Note: menu is the default value of navigationState. It implicitly makes it the default value of the application state at start if you don’t indicate otherwise while initializing RoutingState.

In AppState.swift, add the following inside the struct:

let routingState: RoutingState

AppState now contains the RoutingState sub-state.

Build and run, and you’ll notice a problem:

Oops…

ReSwift tutorial

appReducer no longer compiles! This is because you added routingState to AppState, but didn’t pass it anything in the default initializer call. To create the routingState, you need a reducer.

There’s only one main Reducer function, but just as with state, reducers should be divided between sub-reducers.

Sub-State and Sub-Reducers

ReSwift tutorial

Add the following Reducer for routing in RoutingReducer.swift:

import ReSwift

func routingReducer(action: Action, state: RoutingState?) -> RoutingState {
  let state = state ?? RoutingState()
  return state
}

Similar to the main Reducer, routingReducer changes the state depending on the action it receives, then returns it.

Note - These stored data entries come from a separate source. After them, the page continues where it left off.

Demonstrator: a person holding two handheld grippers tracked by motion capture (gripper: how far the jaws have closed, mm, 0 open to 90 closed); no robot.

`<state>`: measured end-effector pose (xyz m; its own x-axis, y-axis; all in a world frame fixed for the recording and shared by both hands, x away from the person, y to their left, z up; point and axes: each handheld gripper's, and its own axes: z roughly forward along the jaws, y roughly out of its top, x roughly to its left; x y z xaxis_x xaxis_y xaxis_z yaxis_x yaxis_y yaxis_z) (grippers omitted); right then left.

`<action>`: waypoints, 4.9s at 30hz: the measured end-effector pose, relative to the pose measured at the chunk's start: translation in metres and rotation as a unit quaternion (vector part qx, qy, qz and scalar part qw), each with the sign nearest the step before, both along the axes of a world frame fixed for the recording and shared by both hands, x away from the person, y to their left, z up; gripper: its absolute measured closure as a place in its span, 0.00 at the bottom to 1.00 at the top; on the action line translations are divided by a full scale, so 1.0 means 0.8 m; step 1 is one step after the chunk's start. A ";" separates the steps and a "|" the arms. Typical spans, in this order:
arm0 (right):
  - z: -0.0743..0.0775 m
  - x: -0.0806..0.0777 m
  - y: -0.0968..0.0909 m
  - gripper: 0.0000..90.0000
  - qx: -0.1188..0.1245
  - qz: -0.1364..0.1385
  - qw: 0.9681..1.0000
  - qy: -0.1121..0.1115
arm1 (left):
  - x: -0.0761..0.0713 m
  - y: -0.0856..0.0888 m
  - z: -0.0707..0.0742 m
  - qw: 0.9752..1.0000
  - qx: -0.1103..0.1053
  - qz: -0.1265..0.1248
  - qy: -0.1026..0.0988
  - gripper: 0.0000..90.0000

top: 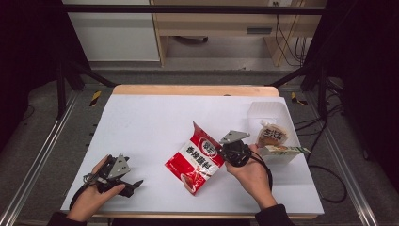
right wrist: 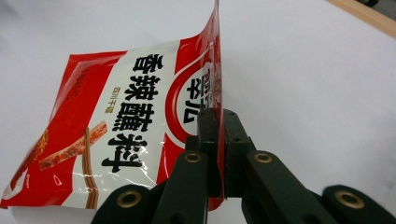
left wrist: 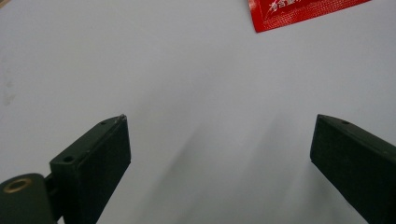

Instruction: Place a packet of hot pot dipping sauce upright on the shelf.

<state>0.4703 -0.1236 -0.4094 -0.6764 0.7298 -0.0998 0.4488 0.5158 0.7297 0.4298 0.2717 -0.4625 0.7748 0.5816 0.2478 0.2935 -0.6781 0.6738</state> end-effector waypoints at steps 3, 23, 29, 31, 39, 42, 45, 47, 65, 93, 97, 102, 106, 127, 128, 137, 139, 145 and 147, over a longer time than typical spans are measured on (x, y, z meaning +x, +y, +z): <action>0.008 0.004 0.004 1.00 -0.002 0.007 1.000 -0.006 | 0.000 0.000 0.000 1.000 0.002 -0.001 0.000 0.06; 0.043 0.019 0.022 1.00 -0.016 0.041 0.999 -0.022 | 0.000 0.000 0.000 1.000 0.002 -0.001 0.000 0.06; 0.054 0.022 0.024 1.00 -0.020 0.049 0.998 -0.028 | 0.000 0.000 0.000 1.000 0.003 -0.001 0.001 0.06; 0.058 0.022 0.025 1.00 -0.020 0.054 0.998 -0.031 | 0.000 0.000 0.000 1.000 0.003 -0.004 0.003 0.06; 0.075 0.021 0.034 1.00 -0.021 0.076 0.996 -0.037 | -0.001 0.000 0.001 1.000 0.002 -0.005 0.006 0.06; 0.082 0.021 0.037 1.00 -0.019 0.087 0.995 -0.037 | 0.000 0.001 0.003 1.000 -0.001 -0.004 0.010 0.06; 0.088 0.020 0.039 1.00 -0.020 0.102 0.994 -0.037 | 0.001 0.000 0.008 1.000 -0.006 -0.007 0.016 0.06; 0.092 0.020 0.041 1.00 -0.018 0.112 0.993 -0.036 | 0.003 -0.004 0.014 1.000 -0.004 -0.010 0.019 0.06; 0.119 0.015 0.063 1.00 -0.025 0.188 0.981 -0.039 | 0.036 -0.018 0.105 0.999 0.001 -0.050 -0.001 0.06; 0.142 0.003 0.097 1.00 -0.056 0.253 0.964 -0.052 | 0.052 -0.040 0.173 0.996 -0.005 -0.082 -0.034 0.13; 0.143 0.002 0.099 1.00 -0.059 0.258 0.963 -0.053 | 0.053 -0.038 0.175 0.996 -0.007 -0.080 -0.034 0.13; 0.145 0.001 0.102 1.00 -0.062 0.261 0.962 -0.054 | 0.053 -0.038 0.174 0.996 -0.006 -0.083 -0.033 0.15; 0.147 0.000 0.104 1.00 -0.063 0.263 0.961 -0.053 | 0.053 -0.039 0.175 0.996 -0.005 -0.087 -0.034 0.16; 0.152 -0.003 0.113 1.00 -0.071 0.276 0.957 -0.059 | 0.057 -0.047 0.177 0.994 -0.011 -0.108 -0.033 0.50; 0.153 -0.003 0.113 1.00 -0.071 0.279 0.956 -0.059 | 0.057 -0.047 0.177 0.993 -0.011 -0.108 -0.034 0.52; 0.159 -0.005 0.118 1.00 -0.072 0.283 0.954 -0.062 | 0.057 -0.049 0.177 0.993 -0.009 -0.111 -0.030 0.68; 0.161 -0.005 0.119 1.00 -0.071 0.285 0.954 -0.062 | 0.058 -0.049 0.178 0.994 -0.007 -0.108 -0.031 0.75; 0.161 -0.003 0.119 1.00 -0.075 0.284 0.954 -0.061 | 0.059 -0.050 0.181 0.994 -0.002 -0.110 -0.022 0.96; 0.162 -0.002 0.118 1.00 -0.077 0.280 0.955 -0.060 | 0.059 -0.051 0.184 0.994 -0.005 -0.110 -0.020 1.00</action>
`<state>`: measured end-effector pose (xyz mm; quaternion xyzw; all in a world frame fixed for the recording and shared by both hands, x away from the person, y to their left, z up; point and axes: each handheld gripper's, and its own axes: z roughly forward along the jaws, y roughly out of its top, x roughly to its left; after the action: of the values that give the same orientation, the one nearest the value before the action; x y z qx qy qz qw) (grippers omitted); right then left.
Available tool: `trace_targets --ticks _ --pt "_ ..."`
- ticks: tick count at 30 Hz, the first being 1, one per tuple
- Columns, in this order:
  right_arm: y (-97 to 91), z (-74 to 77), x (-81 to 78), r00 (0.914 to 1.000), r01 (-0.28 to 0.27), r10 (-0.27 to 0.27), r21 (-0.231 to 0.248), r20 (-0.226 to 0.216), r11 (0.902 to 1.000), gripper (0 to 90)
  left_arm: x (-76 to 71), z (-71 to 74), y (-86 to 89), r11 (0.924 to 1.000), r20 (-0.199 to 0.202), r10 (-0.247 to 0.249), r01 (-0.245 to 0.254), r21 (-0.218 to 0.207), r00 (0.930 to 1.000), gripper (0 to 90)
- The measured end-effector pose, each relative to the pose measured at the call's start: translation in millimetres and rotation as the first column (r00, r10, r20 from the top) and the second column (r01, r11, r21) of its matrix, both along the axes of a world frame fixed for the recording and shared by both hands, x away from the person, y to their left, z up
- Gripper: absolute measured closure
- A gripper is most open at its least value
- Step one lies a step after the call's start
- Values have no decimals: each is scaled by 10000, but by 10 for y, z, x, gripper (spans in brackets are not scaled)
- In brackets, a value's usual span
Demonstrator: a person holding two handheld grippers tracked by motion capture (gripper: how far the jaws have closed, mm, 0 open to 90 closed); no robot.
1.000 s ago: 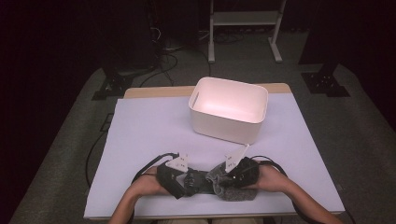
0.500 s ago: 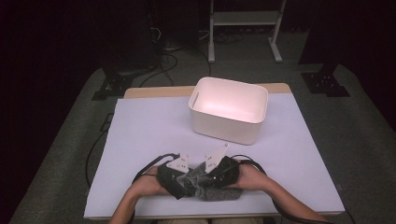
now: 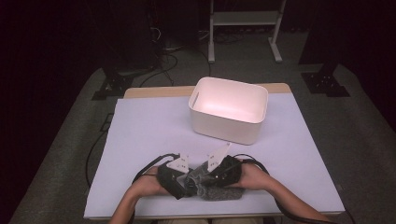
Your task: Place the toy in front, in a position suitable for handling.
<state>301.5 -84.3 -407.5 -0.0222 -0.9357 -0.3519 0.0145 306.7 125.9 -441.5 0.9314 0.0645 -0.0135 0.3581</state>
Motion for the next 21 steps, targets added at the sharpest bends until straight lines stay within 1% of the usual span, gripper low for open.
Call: trace_targets --ticks 4,5,7,9,13,15,18,21 --pt "172 14 5 9997 -216 215 117 133 9997 800 -10 -11 -8 9999 42 -19 19 131 10000 221" --pt "194 10 15 9995 -270 268 108 160 9996 800 -4 -21 3 10000 -50 0 0 47 10000 221" --pt "170 11 34 9997 -184 183 73 136 9998 801 2 -20 15 10000 -92 16 -17 -80 10000 222" --pt "106 17 58 9999 9 -8 -21 168 10000 802 -1 -13 16 9999 -82 45 -46 -134 10000 222" --pt "-51 2 86 9993 325 -319 -334 177 9989 802 3 -21 24 9998 -139 31 -34 -172 9999 223" --pt "-106 -12 92 9989 465 -461 -322 116 9984 802 4 -16 21 9999 -118 6 -8 -154 9999 223" --pt "-74 -13 92 9989 465 -463 -164 109 9988 801 3 -11 11 9999 -90 -14 13 -108 10000 223" --pt "59 12 95 9995 267 -266 -42 177 9996 800 -11 -9 2 10000 54 -24 24 19 10000 223"
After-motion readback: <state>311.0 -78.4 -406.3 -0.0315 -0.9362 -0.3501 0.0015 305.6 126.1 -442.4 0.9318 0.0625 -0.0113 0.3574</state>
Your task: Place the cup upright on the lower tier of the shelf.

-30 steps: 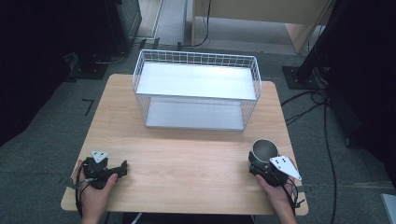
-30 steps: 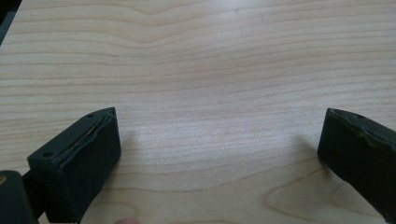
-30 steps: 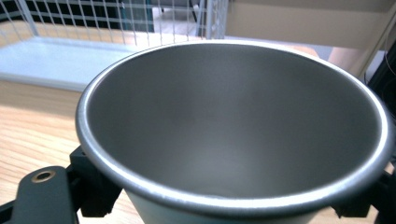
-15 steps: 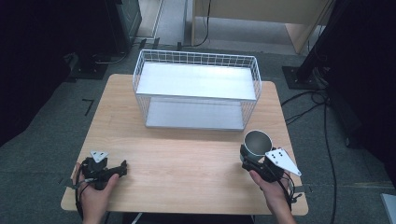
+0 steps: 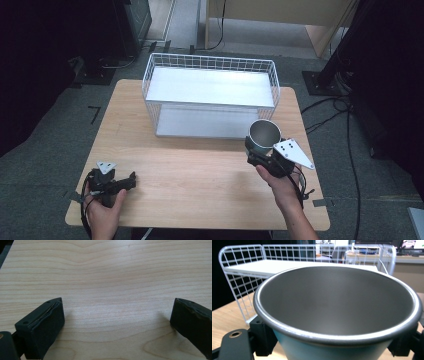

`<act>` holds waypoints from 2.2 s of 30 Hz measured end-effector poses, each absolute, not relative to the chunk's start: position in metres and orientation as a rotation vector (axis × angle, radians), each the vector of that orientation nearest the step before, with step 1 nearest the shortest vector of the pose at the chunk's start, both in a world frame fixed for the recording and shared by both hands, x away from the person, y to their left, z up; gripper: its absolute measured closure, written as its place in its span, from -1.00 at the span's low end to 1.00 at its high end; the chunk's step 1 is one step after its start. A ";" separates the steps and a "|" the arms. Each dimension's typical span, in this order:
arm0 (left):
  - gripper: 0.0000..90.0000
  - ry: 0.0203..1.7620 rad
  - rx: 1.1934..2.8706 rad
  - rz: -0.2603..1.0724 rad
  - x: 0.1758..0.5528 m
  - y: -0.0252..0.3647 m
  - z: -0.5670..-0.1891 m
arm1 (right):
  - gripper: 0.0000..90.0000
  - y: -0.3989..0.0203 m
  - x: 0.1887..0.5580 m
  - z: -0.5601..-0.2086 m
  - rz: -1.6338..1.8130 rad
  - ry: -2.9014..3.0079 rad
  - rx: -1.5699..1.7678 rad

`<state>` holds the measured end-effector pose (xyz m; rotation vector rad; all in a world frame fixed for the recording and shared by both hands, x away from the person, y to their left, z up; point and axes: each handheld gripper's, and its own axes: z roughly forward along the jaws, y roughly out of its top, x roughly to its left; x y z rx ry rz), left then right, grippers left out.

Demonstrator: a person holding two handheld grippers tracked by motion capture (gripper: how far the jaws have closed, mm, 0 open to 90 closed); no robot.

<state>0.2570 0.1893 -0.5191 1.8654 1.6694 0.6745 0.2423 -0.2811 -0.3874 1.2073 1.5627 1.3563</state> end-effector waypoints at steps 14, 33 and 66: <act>-1.00 1.669 1.865 0.676 0.257 0.189 -0.519 | -0.66 -0.261 0.268 -0.359 1.374 1.548 1.148; -1.00 1.669 1.866 0.675 0.257 0.189 -0.519 | -0.66 -0.241 0.293 -0.336 1.388 1.447 1.059; -1.00 1.669 1.865 0.674 0.257 0.189 -0.519 | -0.66 -0.203 0.390 -0.311 1.392 1.379 1.058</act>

You don’t have any actions yet, so this creates a new RoutingState if state is nil and returns it.

Sub-reducers are responsible for initializing the start values of their corresponding sub-states.

Go back to AppReducer.swift to fix the compiler warning. Modify the contents of appReducer to match the following:

return AppState(routingState: routingReducer(action: action, state: state?.routingState))

This adds the routingState argument to the AppState initializer. action and state from the main reducer are passed to routingReducer to determine the new state. Get used to this routine, because you’ll have to repeat it for each sub-state and sub-reducer you create.